- [TASK STATEMENT] Wherever the string "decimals" shows up in the records below, return that line.

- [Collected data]
________________
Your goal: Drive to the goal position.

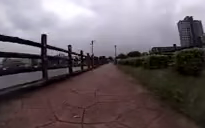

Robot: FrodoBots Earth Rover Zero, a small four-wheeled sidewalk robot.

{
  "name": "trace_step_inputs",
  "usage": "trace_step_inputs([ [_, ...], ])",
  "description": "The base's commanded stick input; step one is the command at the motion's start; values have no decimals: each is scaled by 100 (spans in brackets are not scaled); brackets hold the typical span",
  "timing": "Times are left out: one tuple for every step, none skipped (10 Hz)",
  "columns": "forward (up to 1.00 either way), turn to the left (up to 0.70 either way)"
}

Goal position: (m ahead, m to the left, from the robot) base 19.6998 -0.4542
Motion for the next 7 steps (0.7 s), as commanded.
trace_step_inputs([
  [100, 0],
  [100, 0],
  [100, 0],
  [100, 0],
  [100, 0],
  [100, 0],
  [100, 0],
])
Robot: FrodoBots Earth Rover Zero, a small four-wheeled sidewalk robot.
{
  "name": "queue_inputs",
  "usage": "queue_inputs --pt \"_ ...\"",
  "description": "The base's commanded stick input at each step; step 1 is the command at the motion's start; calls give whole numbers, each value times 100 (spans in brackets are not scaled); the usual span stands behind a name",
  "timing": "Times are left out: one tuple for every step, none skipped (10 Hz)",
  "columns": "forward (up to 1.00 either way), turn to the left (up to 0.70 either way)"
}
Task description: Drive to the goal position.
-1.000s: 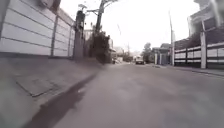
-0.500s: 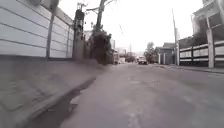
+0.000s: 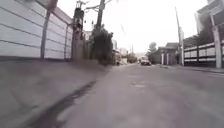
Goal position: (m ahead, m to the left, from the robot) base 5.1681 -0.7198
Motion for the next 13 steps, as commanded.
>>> queue_inputs --pt "100 0" --pt "100 0" --pt "100 0" --pt "100 0" --pt "100 0" --pt "100 0" --pt "100 0" --pt "100 -11" --pt "100 -40" --pt "100 -40" --pt "100 -40" --pt "100 -40" --pt "100 -40"
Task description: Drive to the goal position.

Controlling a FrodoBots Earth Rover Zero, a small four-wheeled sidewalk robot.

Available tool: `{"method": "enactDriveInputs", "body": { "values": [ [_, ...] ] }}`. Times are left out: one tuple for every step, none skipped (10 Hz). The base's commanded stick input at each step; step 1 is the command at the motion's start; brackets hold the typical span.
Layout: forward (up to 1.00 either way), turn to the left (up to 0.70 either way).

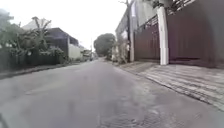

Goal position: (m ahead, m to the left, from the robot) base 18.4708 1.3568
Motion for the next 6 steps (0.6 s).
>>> {"method": "enactDriveInputs", "body": {
  "values": [
    [1.0,0.0],
    [1.0,0.0],
    [1.0,0.0],
    [1.0,0.0],
    [1.0,0.0],
    [1.0,0.0]
  ]
}}
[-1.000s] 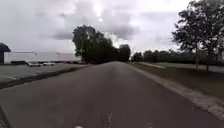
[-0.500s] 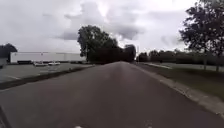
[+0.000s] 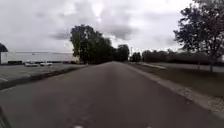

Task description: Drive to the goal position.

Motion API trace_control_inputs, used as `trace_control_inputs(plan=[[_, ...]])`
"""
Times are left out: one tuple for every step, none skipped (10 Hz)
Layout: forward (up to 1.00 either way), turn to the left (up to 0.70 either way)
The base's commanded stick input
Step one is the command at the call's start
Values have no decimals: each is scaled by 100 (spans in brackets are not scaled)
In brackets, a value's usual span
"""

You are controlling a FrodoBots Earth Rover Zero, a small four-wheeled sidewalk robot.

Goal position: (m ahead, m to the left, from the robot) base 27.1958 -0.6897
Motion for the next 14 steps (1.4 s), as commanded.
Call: trace_control_inputs(plan=[[100,-6],[100,1],[100,1],[100,1],[100,1],[100,1],[100,1],[100,1],[100,1],[100,1],[100,1],[100,1],[100,1],[100,1]])
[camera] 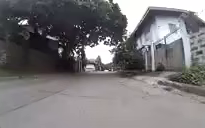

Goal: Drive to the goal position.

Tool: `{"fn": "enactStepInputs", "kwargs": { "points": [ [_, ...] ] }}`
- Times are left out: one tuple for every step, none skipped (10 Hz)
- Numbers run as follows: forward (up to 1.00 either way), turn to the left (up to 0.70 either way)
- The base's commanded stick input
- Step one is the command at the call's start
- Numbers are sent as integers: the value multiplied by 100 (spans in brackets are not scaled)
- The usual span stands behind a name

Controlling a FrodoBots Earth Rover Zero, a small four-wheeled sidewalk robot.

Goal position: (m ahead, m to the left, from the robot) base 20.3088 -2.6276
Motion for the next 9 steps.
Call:
{"fn": "enactStepInputs", "kwargs": {
  "points": [
    [100,0],
    [100,0],
    [100,0],
    [100,0],
    [100,0],
    [100,0],
    [100,0],
    [100,0],
    [100,0]
  ]
}}
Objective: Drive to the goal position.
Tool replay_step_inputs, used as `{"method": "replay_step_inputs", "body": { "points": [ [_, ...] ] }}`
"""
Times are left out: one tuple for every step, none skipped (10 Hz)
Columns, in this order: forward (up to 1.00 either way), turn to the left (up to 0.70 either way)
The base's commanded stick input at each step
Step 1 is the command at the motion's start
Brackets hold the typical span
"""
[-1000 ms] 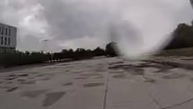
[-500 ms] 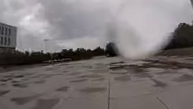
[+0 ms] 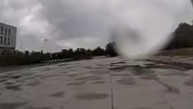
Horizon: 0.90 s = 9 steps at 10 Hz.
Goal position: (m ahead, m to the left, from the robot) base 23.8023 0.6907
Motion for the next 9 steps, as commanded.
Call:
{"method": "replay_step_inputs", "body": {
  "points": [
    [0.70, 0.00],
    [0.70, 0.00],
    [0.70, 0.00],
    [0.70, 0.00],
    [0.70, 0.00],
    [0.70, 0.00],
    [0.70, 0.00],
    [0.70, 0.00],
    [0.70, 0.00]
  ]
}}
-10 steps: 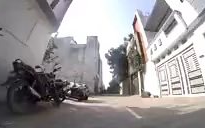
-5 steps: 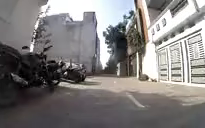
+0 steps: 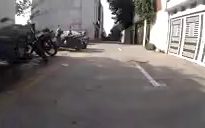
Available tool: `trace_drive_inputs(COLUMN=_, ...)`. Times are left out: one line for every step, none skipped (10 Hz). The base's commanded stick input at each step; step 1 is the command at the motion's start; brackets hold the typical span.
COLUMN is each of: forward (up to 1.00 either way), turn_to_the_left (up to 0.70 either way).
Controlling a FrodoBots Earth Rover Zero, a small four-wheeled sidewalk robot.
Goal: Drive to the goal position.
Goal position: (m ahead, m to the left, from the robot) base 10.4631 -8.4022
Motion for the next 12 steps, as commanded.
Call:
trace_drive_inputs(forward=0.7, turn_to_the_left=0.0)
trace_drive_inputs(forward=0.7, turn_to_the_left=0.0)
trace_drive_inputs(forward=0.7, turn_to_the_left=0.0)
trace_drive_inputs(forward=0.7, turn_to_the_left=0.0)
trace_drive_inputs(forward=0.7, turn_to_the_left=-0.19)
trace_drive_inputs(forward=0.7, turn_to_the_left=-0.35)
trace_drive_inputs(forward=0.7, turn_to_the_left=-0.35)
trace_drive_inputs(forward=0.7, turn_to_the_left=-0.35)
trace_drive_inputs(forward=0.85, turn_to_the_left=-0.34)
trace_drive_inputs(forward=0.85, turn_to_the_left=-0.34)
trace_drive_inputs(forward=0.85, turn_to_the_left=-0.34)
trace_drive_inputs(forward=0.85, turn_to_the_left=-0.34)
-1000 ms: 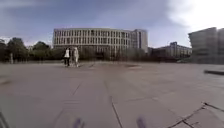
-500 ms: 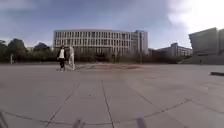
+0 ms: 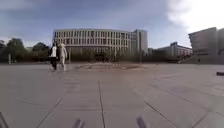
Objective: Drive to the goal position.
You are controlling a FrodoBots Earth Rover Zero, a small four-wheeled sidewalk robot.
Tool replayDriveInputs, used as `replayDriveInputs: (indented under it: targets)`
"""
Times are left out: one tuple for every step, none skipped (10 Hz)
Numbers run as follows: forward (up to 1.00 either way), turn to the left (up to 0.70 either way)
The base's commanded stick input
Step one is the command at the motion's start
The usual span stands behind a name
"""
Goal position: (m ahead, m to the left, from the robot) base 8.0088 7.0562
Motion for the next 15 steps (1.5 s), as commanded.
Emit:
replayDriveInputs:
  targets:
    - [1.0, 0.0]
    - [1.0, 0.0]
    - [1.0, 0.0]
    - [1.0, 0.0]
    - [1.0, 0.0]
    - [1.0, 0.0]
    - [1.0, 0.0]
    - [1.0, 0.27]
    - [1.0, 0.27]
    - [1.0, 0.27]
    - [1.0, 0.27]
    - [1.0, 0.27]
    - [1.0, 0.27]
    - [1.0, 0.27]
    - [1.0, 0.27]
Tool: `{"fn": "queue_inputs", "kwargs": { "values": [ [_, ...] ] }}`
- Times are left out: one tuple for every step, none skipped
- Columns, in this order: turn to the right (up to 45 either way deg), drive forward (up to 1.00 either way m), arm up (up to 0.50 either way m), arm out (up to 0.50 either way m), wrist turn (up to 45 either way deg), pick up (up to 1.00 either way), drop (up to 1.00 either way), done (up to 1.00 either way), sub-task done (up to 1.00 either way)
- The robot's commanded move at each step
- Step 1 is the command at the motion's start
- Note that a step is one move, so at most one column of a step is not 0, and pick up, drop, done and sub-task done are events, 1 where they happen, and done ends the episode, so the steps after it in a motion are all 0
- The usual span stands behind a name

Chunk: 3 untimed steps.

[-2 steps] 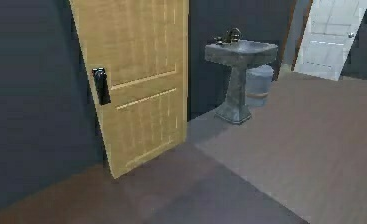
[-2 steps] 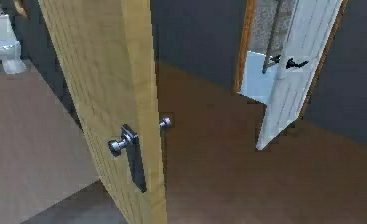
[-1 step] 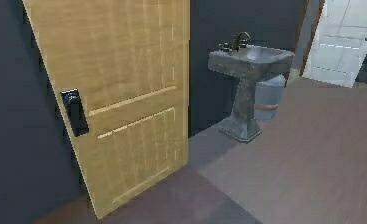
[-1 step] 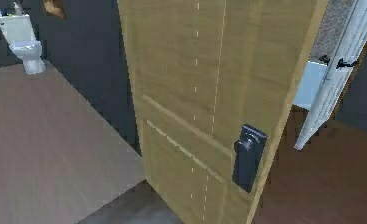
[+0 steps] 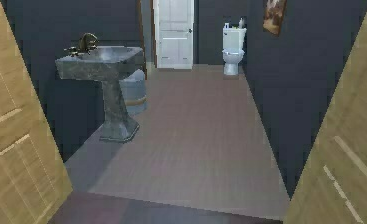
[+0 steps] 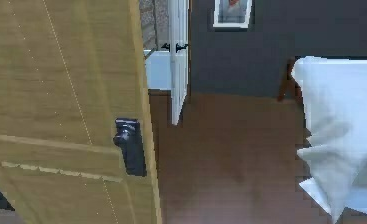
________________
- [SOLUTION FOR THIS PROBLEM]
  "description": "The base's commanded stick input; step one is the command at the motion's start; values have no decimals: each is scaled by 100 (spans in brackets are not scaled); brackets hold the typical span",
Values have no decimals: each is scaled by 100 (spans in brackets are not scaled)

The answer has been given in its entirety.